The regular pork chop incident.

When I was in middle school I watched the show “Home Improvement” and was smitten with Jonathan Taylor Thomas.  He played the character of the middle child.  I didn’t need wallpaper in my room because cutouts of JTT’s face covered every inch.  I was in love.  He did not, however, feel the same way toward me.  Never once did he write me back.  Never once did he fly out to West Virginia in a helicopter and whisk me away as I dreamed he would – not even after I counted his freckles and sent him hand written, original poetry.  In spite of his silence I faithfully read and clipped every JTT article.  One morning my mom pointed out to me that the cast of Home Improvement was on the cover of the Parade, which is an insert in the Sunday Washington Post.  I never really noticed the Parade before; but considering their intriguing content, not only did I peruse the insert that day, I continued to peruse it every week.
Eventually I started fixating on the weekly featured recipes.  Initially I’m sure I dreamed of cooking these recipes for JTT; but once my crush for him faded, I began to dream more broadly about the future husband for whom I’d get to cook.  And so, where some girls own a hope chest, I started a teeny, tiny scrapbook of recipes around the age of 13.  You see, I had never met my husband, but I already loved him.  I simply could not wait to lavish my creativity and culinary energy on the man who would one day take me as his wife.  Now that might seem a little silly, dreamy, or creepy and obsessive.  But, you see, I’m 50% Italian.  And for Italians, if you love somebody you feed them.  It’s as simple as that.

Then I met Brian.
Did you ever see the movie "Curly Sue"?  Sue could spell long and complicated words because she had been taught how to do that.  But no one ever taught Sue how to spell more elementary words like cat or dog.  This was our dilemma.  One evening Brian came home from work and I was thrilled to present him my very first slow-cooked meal ever.  I made Caribbean Pork Chops.  Brian looked at them warily, cautiously and then sighed, “Can’t you just make regular pork chops?”

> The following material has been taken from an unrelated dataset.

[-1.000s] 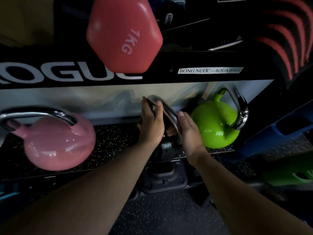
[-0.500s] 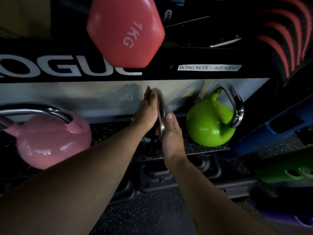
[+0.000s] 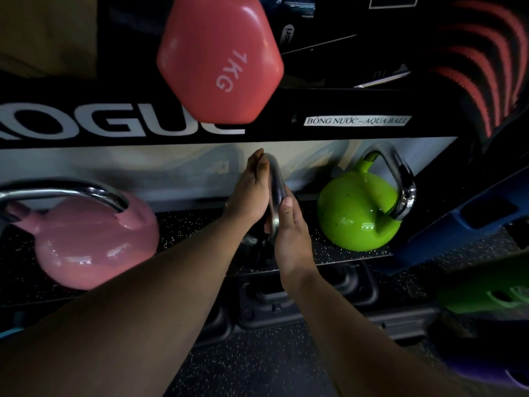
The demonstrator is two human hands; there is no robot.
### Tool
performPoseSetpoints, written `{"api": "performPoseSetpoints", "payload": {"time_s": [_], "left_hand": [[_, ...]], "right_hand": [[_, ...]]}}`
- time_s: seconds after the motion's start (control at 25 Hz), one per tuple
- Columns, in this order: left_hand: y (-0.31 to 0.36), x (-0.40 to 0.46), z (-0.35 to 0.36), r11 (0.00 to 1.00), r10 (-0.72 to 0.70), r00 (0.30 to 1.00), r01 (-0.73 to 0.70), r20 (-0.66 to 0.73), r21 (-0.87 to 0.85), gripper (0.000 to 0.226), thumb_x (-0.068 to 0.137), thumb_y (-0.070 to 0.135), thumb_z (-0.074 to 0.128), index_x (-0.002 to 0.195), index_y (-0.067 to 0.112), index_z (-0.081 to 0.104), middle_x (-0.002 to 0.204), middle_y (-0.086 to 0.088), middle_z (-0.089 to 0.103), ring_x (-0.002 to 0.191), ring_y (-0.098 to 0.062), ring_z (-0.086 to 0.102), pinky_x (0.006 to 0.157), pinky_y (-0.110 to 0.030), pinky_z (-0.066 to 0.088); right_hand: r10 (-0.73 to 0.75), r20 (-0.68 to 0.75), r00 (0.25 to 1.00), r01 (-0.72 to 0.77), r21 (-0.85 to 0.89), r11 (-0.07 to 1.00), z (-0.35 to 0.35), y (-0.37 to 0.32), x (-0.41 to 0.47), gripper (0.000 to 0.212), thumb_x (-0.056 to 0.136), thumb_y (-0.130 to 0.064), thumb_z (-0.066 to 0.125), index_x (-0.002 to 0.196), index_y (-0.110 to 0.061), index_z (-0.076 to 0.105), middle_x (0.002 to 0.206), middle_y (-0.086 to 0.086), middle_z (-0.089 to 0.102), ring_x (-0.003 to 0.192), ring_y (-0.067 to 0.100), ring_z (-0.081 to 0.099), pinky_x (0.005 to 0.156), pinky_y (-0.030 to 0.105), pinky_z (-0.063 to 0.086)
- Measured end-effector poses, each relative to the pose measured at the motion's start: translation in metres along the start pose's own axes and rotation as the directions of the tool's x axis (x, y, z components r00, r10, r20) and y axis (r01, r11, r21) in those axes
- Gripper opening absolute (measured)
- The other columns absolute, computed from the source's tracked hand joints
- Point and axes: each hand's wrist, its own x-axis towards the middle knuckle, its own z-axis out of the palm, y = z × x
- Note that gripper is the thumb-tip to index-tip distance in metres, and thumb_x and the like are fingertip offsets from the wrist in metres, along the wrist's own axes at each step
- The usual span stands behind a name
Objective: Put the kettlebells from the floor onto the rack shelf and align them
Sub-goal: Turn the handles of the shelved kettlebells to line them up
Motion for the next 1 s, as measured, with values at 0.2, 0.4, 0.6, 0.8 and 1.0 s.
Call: {"api": "performPoseSetpoints", "payload": {"time_s": [0.2, 0.4, 0.6, 0.8, 1.0], "left_hand": [[0.0, 0.001, 0.001, 1.0, -0.001, 1.0, 0.001, 0.008, -0.003, 0.052, 0.104, 0.043, 0.022, 0.151, 0.02, 0.026, 0.154, -0.005, 0.036, 0.139, -0.02, 0.036, 0.115, -0.034, 0.027], [0.004, -0.001, -0.006, 0.998, -0.059, 0.994, 0.058, 0.09, 0.016, 0.056, 0.101, 0.05, 0.022, 0.152, 0.027, 0.023, 0.156, -0.002, 0.034, 0.139, -0.021, 0.037, 0.103, -0.023, 0.025], [0.005, -0.03, -0.04, 0.913, 0.152, 0.988, -0.137, -0.011, 0.384, 0.041, 0.101, 0.043, 0.037, 0.136, 0.027, 0.052, 0.132, -0.001, 0.061, 0.12, -0.02, 0.056, 0.099, -0.032, 0.042], [-0.019, -0.079, -0.107, 0.656, 0.402, 0.91, -0.207, -0.104, 0.726, 0.024, 0.096, 0.025, 0.049, 0.103, 0.017, 0.07, 0.101, -0.002, 0.069, 0.097, -0.028, 0.058, 0.085, -0.044, 0.043], [-0.04, -0.104, -0.202, 0.674, 0.45, 0.824, -0.061, -0.344, 0.736, 0.021, 0.094, 0.033, 0.049, 0.09, 0.019, 0.064, 0.093, -0.002, 0.062, 0.093, -0.029, 0.054, 0.085, -0.042, 0.042]], "right_hand": [[-0.01, 0.009, 1.0, 0.011, -0.078, 0.997, -0.002, 0.002, 0.0, 0.042, 0.106, -0.043, 0.025, 0.144, -0.041, 0.044, 0.132, -0.002, 0.061, 0.102, -0.01, 0.057, 0.069, -0.002, 0.042], [-0.041, 0.025, 0.999, 0.044, -0.182, 0.982, -0.008, -0.001, -0.002, 0.042, 0.106, -0.046, 0.024, 0.144, -0.044, 0.041, 0.117, -0.005, 0.065, 0.085, -0.012, 0.06, 0.075, 0.012, 0.045], [-0.035, -0.044, 0.998, 0.02, -0.311, 0.95, -0.013, -0.013, -0.002, 0.041, 0.104, -0.036, 0.041, 0.145, -0.03, 0.045, 0.13, 0.005, 0.062, 0.121, 0.02, 0.055, 0.105, 0.041, 0.043], [-0.523, 0.088, 0.848, 0.384, -0.783, 0.489, 0.023, -0.037, -0.008, 0.056, 0.086, -0.016, 0.057, 0.141, -0.012, 0.046, 0.126, 0.02, 0.051, 0.115, 0.039, 0.044, 0.104, 0.047, 0.037], [-0.403, 0.297, 0.865, 0.471, -0.758, 0.452, 0.11, -0.034, -0.017, 0.057, 0.09, -0.028, 0.058, 0.144, -0.019, 0.042, 0.13, 0.014, 0.053, 0.122, 0.036, 0.045, 0.106, 0.05, 0.038]]}}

"No.  No, I cannot make 'regular pork chops.'  My slow cooker didn’t come with a recipe for 'regular pork chops.'  It came with a recipe for 'Caribbean pork chops.'  You know, the more complicated kind of pork chops?  The kind that required more time and for me - for the very first time ever - to cook with thyme-mince my own garlic-chop my own scallions-seed my first chili pepper-and-grate my own ginger-kind-of-pork-chops?"
Unfortunately Brian didn’t eat anything made with thyme, garlic, scallions, chili peppers or ginger.

He also didn’t eat:
      1)      Rice

2)      Chicken

3)      Pasta

4)      Anything with honey dijon flavor

5)      Anything with barbeque flavor

6)      Mexican food

7)      Chinese food

8)      Indian food

9)      Loose meat (no sloppy joes or pulled pork, all meat had to be in tact)

10)   Vegetables

11)   Fish

12)   Potato Salad

13)   Butternut squash soup (that’s a WHOLE ‘nother story)

14)   Any pizza topped with a topping other than pepperoni

15)   and leftovers
It was a tough first year.  I wanted to be his gourmet chef and he wanted a $.99 Totino’s frozen pizza.
But I’m here to say that if you’ve ever doubted the existence of God, here is a modern day miracle: Today my husband, Brian Spears, not only eats ALL of the above, he cooks it for me, too!  And not only does he cook it for me, he shops for all the ingredients himself… with coupons.
And did I mention that today he thinks Caribbean pork chops are delicious?